No Island Is an Island

May 8, 2009
Kelleys Island, OH

Kelleys Island, Ohio, did it. They did it. Everybody on this small, ice-locked Lake Erie island — but everybody — read To Kill a Mockingbird last month, all 134 of them. What started as a reckless challenge I tossed out at last year’s Big Read orientation turned into local pledge, then a countywide sensation, and eventually a low-grade international human-interest story, with reporters as far away as the Manchester Guardian and Russia weighing in on the festivities. For an isolated island, the simple act of reading a book sure brought a little piece of the world to its doorstep. It all culminated in a justly proud celebration last Thursday at the high school gym, where islander after islander took the microphone to thank their neighbors for daring them to do this.

45 people of all ages in a group photo on gym bleachers

A mere fraction of all 134 Kelleys Islanders who read To Kill a Mockingbird, plus one very relieved ringer in the last row. Photo by Luke Wark

Naturally, one big human-interest story on Kelleys Island is only the sum of 134 individual ones.

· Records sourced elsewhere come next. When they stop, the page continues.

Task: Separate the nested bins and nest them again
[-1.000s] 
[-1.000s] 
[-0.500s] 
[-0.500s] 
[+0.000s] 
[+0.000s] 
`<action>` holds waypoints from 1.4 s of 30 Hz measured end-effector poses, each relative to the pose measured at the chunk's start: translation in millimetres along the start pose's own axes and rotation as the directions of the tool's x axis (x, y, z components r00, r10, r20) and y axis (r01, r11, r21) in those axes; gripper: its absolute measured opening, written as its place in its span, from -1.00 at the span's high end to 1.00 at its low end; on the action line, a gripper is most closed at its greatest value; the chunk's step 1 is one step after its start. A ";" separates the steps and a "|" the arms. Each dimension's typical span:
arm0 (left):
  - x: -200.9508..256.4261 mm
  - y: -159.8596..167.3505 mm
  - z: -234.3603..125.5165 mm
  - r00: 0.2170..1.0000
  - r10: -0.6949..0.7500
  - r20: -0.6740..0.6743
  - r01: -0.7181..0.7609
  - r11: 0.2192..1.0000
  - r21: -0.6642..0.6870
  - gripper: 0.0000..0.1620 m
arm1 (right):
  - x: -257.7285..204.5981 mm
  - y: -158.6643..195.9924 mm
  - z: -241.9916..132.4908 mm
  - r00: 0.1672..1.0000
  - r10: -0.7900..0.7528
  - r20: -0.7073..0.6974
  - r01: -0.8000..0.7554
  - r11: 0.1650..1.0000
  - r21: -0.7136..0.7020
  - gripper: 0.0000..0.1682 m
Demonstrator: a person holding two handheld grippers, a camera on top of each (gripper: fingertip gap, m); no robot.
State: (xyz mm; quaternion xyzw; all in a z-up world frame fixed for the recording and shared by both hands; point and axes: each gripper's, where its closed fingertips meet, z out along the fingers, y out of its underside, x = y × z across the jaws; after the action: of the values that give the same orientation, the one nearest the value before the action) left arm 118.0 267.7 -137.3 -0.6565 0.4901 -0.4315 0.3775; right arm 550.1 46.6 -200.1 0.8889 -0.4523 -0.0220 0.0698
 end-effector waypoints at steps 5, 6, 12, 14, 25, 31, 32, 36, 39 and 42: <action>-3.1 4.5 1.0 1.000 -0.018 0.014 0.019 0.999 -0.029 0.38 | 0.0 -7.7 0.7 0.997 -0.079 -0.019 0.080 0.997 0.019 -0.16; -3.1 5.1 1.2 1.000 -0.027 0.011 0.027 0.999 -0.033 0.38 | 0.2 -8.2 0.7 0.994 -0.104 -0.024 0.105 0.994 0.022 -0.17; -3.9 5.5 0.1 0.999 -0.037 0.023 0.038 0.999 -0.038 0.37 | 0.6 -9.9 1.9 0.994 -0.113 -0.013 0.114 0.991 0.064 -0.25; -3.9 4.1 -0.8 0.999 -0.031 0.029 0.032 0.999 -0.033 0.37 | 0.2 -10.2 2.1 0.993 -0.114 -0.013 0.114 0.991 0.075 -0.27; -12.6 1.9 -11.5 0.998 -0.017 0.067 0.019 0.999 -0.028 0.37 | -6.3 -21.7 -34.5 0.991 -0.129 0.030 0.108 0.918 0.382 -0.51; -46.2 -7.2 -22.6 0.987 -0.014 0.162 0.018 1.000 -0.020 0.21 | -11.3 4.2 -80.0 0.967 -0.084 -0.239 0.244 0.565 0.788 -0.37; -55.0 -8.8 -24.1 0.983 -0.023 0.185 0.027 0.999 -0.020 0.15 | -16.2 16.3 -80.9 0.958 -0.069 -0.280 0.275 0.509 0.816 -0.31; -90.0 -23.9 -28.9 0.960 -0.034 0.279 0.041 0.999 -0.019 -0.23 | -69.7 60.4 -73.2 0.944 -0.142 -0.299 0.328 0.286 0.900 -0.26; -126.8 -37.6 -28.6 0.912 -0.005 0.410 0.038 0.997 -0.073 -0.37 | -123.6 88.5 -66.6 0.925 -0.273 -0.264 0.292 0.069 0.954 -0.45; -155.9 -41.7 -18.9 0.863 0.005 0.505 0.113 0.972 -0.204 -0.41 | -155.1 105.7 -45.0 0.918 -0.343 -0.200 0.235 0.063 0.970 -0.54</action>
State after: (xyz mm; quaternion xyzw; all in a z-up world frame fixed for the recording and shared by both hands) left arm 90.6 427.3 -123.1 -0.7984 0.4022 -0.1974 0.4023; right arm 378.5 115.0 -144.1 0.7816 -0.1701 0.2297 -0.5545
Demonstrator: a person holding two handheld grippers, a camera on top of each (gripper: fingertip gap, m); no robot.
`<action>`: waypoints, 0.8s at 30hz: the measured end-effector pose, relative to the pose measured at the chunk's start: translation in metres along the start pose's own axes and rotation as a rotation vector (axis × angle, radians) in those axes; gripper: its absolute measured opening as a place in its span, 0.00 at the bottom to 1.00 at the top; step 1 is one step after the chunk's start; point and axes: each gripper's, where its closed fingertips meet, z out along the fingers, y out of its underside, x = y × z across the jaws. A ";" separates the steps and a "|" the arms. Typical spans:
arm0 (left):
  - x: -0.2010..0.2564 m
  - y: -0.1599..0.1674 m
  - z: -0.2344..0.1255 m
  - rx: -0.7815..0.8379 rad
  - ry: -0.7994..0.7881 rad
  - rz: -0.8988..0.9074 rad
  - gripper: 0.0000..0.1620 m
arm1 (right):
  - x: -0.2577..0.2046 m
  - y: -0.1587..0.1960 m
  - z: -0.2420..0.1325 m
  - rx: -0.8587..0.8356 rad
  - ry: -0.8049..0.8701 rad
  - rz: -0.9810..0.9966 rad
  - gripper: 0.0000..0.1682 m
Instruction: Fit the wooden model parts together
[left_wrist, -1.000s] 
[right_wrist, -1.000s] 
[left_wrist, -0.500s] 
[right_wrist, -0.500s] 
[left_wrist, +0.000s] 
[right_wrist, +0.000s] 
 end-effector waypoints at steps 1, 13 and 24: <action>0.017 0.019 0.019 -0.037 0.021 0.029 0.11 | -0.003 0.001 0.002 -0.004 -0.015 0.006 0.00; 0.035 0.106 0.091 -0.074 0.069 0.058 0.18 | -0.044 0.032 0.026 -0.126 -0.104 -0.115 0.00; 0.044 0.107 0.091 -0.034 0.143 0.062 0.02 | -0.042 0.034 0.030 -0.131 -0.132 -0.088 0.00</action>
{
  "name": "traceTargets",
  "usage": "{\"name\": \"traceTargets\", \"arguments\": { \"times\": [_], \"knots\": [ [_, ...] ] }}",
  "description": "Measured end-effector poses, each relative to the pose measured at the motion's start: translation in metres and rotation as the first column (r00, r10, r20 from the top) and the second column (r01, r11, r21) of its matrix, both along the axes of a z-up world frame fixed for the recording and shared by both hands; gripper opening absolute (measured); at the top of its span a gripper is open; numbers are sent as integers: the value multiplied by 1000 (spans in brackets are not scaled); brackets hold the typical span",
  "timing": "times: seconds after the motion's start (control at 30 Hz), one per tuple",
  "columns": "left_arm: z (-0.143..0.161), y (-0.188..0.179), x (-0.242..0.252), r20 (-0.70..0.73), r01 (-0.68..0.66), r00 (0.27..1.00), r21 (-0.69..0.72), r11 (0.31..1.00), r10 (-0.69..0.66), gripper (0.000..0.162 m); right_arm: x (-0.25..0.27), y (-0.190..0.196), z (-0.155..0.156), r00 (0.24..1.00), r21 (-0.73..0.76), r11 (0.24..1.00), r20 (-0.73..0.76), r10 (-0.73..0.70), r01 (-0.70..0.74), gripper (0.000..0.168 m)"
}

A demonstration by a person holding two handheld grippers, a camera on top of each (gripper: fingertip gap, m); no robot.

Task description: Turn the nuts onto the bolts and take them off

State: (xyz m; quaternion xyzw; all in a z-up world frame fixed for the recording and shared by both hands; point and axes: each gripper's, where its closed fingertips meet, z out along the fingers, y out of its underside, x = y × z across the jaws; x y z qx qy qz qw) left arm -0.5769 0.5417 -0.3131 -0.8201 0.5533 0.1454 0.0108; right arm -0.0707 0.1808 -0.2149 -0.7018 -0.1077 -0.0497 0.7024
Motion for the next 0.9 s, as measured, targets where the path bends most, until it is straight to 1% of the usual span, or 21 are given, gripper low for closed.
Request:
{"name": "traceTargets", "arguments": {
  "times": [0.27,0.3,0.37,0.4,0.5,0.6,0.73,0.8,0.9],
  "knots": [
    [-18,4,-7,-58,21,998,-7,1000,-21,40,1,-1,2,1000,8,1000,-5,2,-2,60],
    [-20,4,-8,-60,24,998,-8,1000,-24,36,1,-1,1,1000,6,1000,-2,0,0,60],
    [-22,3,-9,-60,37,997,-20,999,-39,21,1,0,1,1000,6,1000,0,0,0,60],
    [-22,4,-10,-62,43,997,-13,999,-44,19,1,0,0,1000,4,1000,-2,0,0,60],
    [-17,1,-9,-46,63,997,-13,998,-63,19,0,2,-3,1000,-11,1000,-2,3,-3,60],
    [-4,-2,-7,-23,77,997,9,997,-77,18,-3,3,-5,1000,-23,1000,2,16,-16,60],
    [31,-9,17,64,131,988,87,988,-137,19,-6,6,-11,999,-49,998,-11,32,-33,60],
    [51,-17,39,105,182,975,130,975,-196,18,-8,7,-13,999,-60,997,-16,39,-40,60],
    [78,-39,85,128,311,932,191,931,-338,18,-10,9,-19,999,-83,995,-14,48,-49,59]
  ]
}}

To keep things in perspective, let’s just zoom in on one: the mayor, friendly Robert Quinn, who hesitantly took the stage and admitted to his constituents that safeguarding the public interest usually leaves him little time for pleasure reading. “I haven’t read a book in a long time,” he said, sheepish. “Probably” – sotto voce here — “30 years.”

Now, in a perfect world, a local chief executive’s confession that book-reading isn’t his bag might be grounds for impeachment. But in this fallen one, neighbors just nodded knowingly as he enumerated the two principal hurdles he’d found in cracking his first novel since high school: “For me, the biggest challenge was just getting started … The second biggest challenge was putting names to faces.”

In these challenges, I suspect Mayor Quinn isn’t alone. Even the most readerly among us know that reading a book represents a time commitment, and this can make getting started a little daunting. And a simple thing like keeping all the characters straight, when you’re out of practice and used to more visual forms of entertainment, can make even Mockingbird feel like Crime and Punishment.

So I’m more impressed than ever that all those Kelleys Islanders found the time and concentration to make room for a book in their lives. When I started this blog, I scarcely dared hope that someday I’d find myself in league with Big Read volunteers as dedicated as Elaine Lickfelt and reading professionals as enthusiastic as Sandusky County Library’s Terri Estel.  Without them, I’d certainly never have made my foolhardy vow to eat a copy of To Kill a Mockingbird if Kelleys Island fell short of 100% participation.

Now, my optimism and my G.I. tract have both been spared. The only question now is, what next? A couple hundred new grantees will pour into Minneapolis next month to swap ideas about how to make Kelleys Island’s success their own. What new ridiculous challenge can I throw out for some unwary city or town to take up? Can every last soul in a designated Big Read town get a library card? Can everybody memorize a fraction of The Great Gatsby, or The Shawl, or whatever their local book might be, so that together they can recite the whole thing? The silly possibilities are endless, but the mission remains unchanged: Get America reading again.